### [Task]
The listing below holds a line with "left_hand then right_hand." and a later line with "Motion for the". Write out those two lines and every line between them, exactly, and nothing else.

### [Collected material]
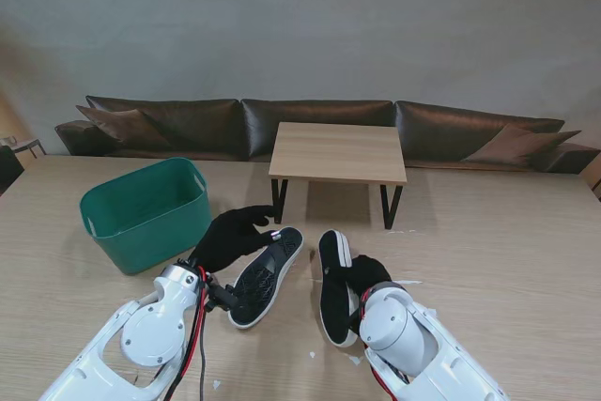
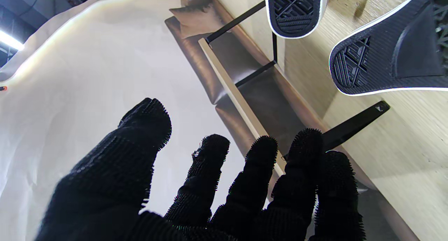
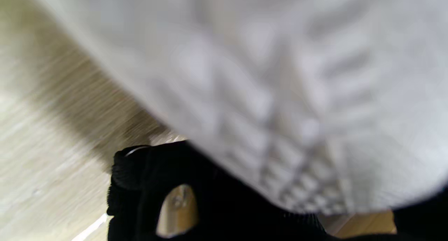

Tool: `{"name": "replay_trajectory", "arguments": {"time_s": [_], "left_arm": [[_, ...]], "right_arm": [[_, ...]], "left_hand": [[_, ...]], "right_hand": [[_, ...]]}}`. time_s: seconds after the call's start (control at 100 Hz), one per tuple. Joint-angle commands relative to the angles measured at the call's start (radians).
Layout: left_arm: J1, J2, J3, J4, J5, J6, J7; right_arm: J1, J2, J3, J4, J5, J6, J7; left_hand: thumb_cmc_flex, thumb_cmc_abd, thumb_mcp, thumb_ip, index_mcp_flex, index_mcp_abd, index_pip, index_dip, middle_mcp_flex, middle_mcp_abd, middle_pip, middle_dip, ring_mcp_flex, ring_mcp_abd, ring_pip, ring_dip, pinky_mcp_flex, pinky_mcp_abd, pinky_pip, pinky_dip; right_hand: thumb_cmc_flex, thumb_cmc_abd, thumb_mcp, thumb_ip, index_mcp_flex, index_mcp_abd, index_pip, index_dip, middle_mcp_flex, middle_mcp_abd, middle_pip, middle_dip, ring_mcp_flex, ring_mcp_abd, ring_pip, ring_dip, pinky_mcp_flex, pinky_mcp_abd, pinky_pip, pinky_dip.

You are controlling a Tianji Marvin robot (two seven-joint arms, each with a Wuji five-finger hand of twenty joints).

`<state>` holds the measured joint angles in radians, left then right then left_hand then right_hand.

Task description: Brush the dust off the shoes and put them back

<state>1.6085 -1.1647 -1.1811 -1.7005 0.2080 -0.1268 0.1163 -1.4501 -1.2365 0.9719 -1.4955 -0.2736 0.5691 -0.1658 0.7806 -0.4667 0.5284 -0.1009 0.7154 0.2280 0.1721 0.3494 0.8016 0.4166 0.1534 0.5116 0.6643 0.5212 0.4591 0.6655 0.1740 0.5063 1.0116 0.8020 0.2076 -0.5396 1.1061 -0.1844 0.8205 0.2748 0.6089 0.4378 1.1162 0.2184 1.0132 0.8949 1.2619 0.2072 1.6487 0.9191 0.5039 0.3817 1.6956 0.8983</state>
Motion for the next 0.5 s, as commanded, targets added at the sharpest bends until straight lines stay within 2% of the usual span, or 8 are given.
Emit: {"name": "replay_trajectory", "arguments": {"time_s": [0.0, 0.11, 0.28, 0.49], "left_arm": [[0.004, -0.002, -0.003, -0.007, -0.006, 0.004, -0.023], [0.004, -0.001, -0.003, -0.008, -0.01, 0.005, -0.028], [0.005, 0.0, -0.004, -0.009, -0.015, 0.007, -0.034], [0.006, 0.003, -0.006, -0.01, -0.02, 0.007, -0.046]], "right_arm": [[0.005, 0.003, -0.003, -0.001, 0.008, 0.013, 0.013], [0.016, 0.014, -0.016, -0.003, -0.017, 0.042, 0.044], [0.034, 0.031, -0.039, -0.004, -0.078, 0.075, 0.083], [0.063, 0.069, -0.077, -0.013, -0.184, 0.1, 0.166]], "left_hand": [[0.008, 0.042, -0.022, 0.021, 0.011, -0.012, 0.006, 0.009, 0.008, 0.009, 0.006, 0.001, -0.011, 0.024, 0.025, 0.007, 0.003, -0.021, -0.025, 0.014], [0.009, 0.046, -0.026, 0.021, 0.017, -0.01, 0.009, 0.01, 0.011, 0.01, 0.008, 0.004, -0.009, 0.024, 0.027, 0.008, 0.003, -0.021, -0.026, 0.014], [0.01, 0.053, -0.033, 0.022, 0.023, -0.008, 0.012, 0.012, 0.016, 0.013, 0.011, 0.009, -0.007, 0.026, 0.029, 0.009, 0.005, -0.02, -0.025, 0.016], [0.011, 0.063, -0.044, 0.022, 0.025, -0.008, 0.012, 0.014, 0.024, 0.016, 0.015, 0.017, -0.003, 0.028, 0.032, 0.011, 0.006, -0.018, -0.024, 0.017]], "right_hand": [[-0.003, 0.036, 0.022, 0.068, -0.035, -0.059, 0.008, -0.025, 0.011, -0.036, 0.038, 0.027, 0.041, -0.026, 0.068, 0.016, 0.346, -0.033, 0.119, 0.023], [-0.03, 0.043, -0.032, 0.07, -0.081, -0.054, 0.005, -0.047, -0.024, -0.039, 0.021, 0.028, 0.041, -0.021, 0.043, 0.006, 0.317, -0.039, 0.11, 0.019], [-0.055, 0.041, -0.108, 0.077, -0.12, -0.048, 0.028, -0.08, -0.018, -0.056, 0.066, 0.057, 0.042, -0.037, 0.05, 0.004, 0.312, -0.051, 0.097, 0.01], [-0.083, 0.075, -0.188, 0.091, -0.183, -0.064, 0.037, -0.112, -0.075, -0.084, 0.065, 0.073, 0.045, -0.067, 0.008, -0.021, 0.259, -0.086, 0.046, -0.008]]}}
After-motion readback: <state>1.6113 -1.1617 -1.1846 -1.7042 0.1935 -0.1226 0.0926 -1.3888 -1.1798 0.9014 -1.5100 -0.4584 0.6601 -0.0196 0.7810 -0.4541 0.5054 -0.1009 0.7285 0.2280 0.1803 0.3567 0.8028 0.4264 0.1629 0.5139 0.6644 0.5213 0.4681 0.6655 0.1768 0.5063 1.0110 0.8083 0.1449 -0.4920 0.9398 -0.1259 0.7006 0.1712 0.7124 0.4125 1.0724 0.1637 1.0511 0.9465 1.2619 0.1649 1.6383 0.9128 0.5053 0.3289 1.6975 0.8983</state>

### [Final answer]
`<state>` holds the measured joint angles in radians, left then right then left_hand then right_hand.

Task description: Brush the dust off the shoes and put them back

<state>1.6085 -1.1647 -1.1811 -1.7005 0.2080 -0.1268 0.1163 -1.4501 -1.2365 0.9719 -1.4955 -0.2736 0.5691 -0.1658 0.7806 -0.4667 0.5284 -0.1009 0.7154 0.2280 0.1721 0.3494 0.8016 0.4166 0.1534 0.5116 0.6643 0.5212 0.4591 0.6655 0.1740 0.5063 1.0116 0.8020 0.2076 -0.5396 1.1061 -0.1844 0.8205 0.2748 0.6089 0.4378 1.1162 0.2184 1.0132 0.8949 1.2619 0.2072 1.6487 0.9191 0.5039 0.3817 1.6956 0.8983</state>
Motion for the next 0.5 s, as commanded, targets added at the sharpest bends until straight lines stay within 2% of the usual span, or 8 are given.

With that, the exercise is finished.